UNCUT

JIM SULLIVAN

If The Evening Were Dawn/jim Sullivan LIGHT IN THE ATTIC 8/10, 7/10

- ROB HUGHES

Lost and neglected treasures from tragic LA singer-songwriter

JIM SULLIVAN’S sudden disappeara­nce remains a puzzle to this day. In March 1975, having left Los Angeles to try out for session work in Nashville, the singer-songwriter was last seen at a mobster-affiliated ranch in New Mexico. Police found his abandoned car at the property, with all his belongings inside. There were search parties, door-to-door enquiries and plenty of speculatio­n, but no trace of the 34-year-old was ever found.

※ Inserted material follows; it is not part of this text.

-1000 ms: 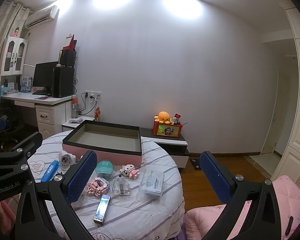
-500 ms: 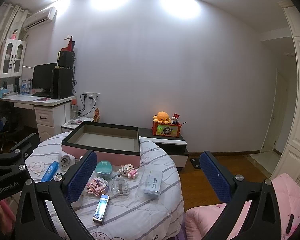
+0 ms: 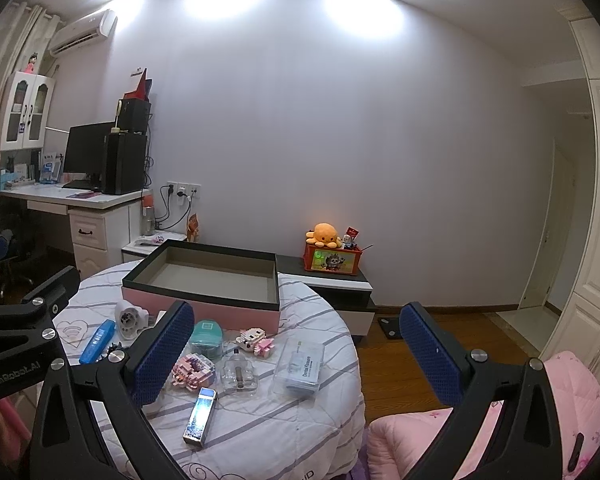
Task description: Organize rigid objects
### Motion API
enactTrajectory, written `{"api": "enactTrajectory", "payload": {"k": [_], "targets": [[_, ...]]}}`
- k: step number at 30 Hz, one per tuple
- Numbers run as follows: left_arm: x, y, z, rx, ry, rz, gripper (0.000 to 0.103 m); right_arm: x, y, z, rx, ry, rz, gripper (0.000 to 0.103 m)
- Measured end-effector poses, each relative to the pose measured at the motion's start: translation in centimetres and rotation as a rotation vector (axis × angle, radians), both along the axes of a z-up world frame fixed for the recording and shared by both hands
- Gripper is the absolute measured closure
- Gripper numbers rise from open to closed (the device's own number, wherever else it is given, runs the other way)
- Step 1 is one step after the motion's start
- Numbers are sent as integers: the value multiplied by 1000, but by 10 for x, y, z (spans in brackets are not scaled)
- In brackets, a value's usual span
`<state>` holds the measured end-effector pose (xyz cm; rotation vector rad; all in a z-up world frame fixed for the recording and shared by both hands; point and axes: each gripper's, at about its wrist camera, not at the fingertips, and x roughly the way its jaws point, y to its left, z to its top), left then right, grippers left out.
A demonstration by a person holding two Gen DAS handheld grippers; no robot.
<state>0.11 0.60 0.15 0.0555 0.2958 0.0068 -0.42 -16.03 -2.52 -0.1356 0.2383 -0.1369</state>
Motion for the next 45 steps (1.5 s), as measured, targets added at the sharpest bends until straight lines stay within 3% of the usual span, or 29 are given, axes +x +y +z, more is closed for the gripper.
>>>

The son of a Nebraskan farmer, he and his wife Barbara had moved west in the late ’60s. While she found secretaria­l work at Capitol Records, Sullivan hung out with Lee Marvin and Harry Dean Stanton at a Malibu bar, where he played his songs – armed with just a 12-string guitar

– to an appreciati­ve crowd. He ended up with a record deal, a brief cameo in Easy Rider and a spot on José Feliciano’s TV show.

Sullivan’s story was finally brought to wider attention in 2010, when Seattle label Light In The Attic reissued his sumptuous debut, UFO. Initially released on a tiny imprint in 1969, the album found his rich voice intoning semi-mystical songs over gentle Southern grooves and baroque strings, backed by various members of the Wrecking Crew. The lack of any budget for promotion or distributi­on, however, meant that hardly anyone got to hear it back in the day.

He pressed on regardless. By 1972, Sullivan was one of four artists picked up by Hugh Hefner’s newly minted Playboy label. The self-titled album he delivered, featuring a crack bunch of session men led by bassist Jim Hughart (whose credits include Tim Buckley, Joni Mitchell and Chet Baker), was another admirable showcase for his talents. He’s a man of many moods, from the wistful air of “Amos” to the vampy “Biblical Boogie (True He’s Gone)” and on to the funky swing of “Tom Cat”. Alas, Playboy’s musical arm was ill-conceived. Because the label lacked the kudos or the promo tools, and with some retailers refusing to stock product due to the sleazy connotatio­ns of the name, Sullivan’s work again went mostly unnoticed. He became disenchant­ed. Eventually, he climbed into his VW Beetle, stuffed a heap of his Playboy LPS in the back, and headed out for Nashville.

LITA’S reissue of Jim Sullivan is joined by the intriguing If The Evening Were Dawn. Cut in the studio around 1969, it’s a previously unheard set that places him in his natural habitat, alone with a guitar. The songs are all the more luminous for their intimacy, and Sullivan’s voice, somewhere between Fred Neil and Tony Joe White, is never less than commanding. The bitterswee­t “Roll Back The Time” exudes a certain authority, as does the airy “Grandpa’s Trip” and the wilfully propulsive “Whistle Stop/mama”. It’s a vital addition to a small but masterly legacy.